In early 2020, on the eve of lockdown, Phil Neville, then head coach of England, dropped Mary Earps from the squad.

For the first time ever, I began to feel something unimaginable; I felt disillusioned with football and unsure what I was doing in life, chasing this dream that was constantly in reach but never fully within my grasp. And then, abruptly, lockdown hit. And the world changed, at either the best possible time for me - or the very worst.

My life had been built around a structure for when I trained, ate and even when I slept for as long as I could remember. It was my scaffolding. Suddenly, after rarely ever having had more than a day off at a time, I could do whatever I wanted.

I threw everything I knew out the window and did all of it, in any measure, whenever I wanted, kidding myself that this break from the grind could do me good.

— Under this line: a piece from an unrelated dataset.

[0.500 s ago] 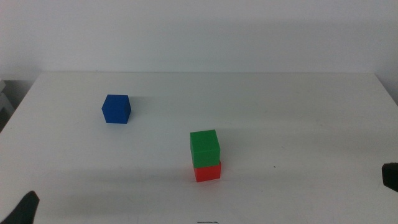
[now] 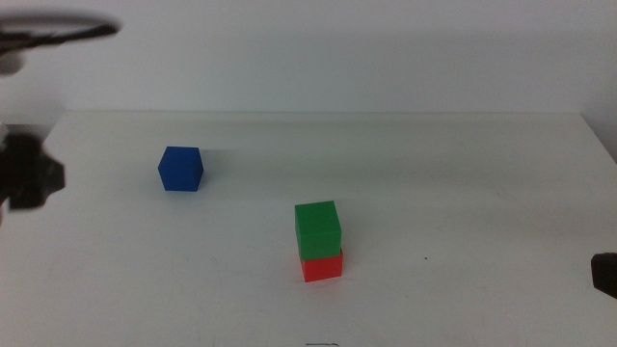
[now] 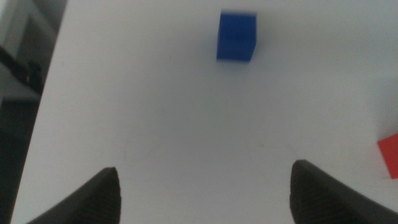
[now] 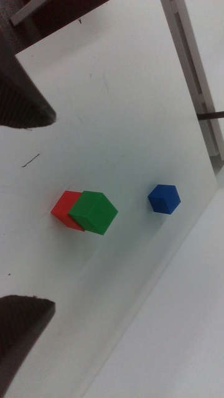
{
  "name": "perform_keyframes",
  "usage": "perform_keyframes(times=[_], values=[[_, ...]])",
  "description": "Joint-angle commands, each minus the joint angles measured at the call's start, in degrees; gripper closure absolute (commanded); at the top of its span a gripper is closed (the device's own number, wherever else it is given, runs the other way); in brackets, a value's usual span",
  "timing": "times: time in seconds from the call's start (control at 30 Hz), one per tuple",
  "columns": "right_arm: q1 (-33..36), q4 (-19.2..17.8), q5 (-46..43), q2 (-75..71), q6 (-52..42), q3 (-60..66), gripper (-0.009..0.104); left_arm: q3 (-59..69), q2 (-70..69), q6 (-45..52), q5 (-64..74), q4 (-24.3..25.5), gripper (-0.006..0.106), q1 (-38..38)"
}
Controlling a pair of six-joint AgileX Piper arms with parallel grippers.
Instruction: Stack red cubes first, then green, then blue cubes in a specific spot.
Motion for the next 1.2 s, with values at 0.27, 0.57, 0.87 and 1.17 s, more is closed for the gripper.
perform_keyframes(times=[0.27,0.57,0.87,1.17], values=[[-0.29,0.07,-4.01,0.23,-0.25,-1.27,0.006,-20.54,24.67,2.56,3.84,-0.04,0.008,-0.27],[-0.29,0.07,-4.01,0.23,-0.25,-1.27,0.006,-36.15,43.7,5.43,3.84,-2.22,0.008,-0.27],[-0.29,0.07,-4.01,0.23,-0.25,-1.27,0.006,-48.07,58.94,7.8,3.81,-5.36,0.008,-0.27],[-0.29,0.07,-4.01,0.23,-0.25,-1.27,0.006,-50.69,66.55,9.16,-0.55,-6.72,0.008,-0.27]])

I stopped answering my phone, watching friends' and family's names flash across the screen then waited for the backlight to dim as I returned to whatever I was watching on TV.

I barely moved from the sofa, shovelling down biscuits instead of meals, and developed horrific sleep patterns, watching the final episode of The Last Dance, the documentary series about Michael Jordan's Chicago Bulls, then looking up to realise it was 5am.

I told myself that I was enjoying making decisions for myself for the first time in adulthood, choosing what I did with my time and what I didn't.

In reality, I was taking the isolation we'd been forced into and letting it do its worst and it didn't take long to realise that this whole situation was a dangerous invitation to demons.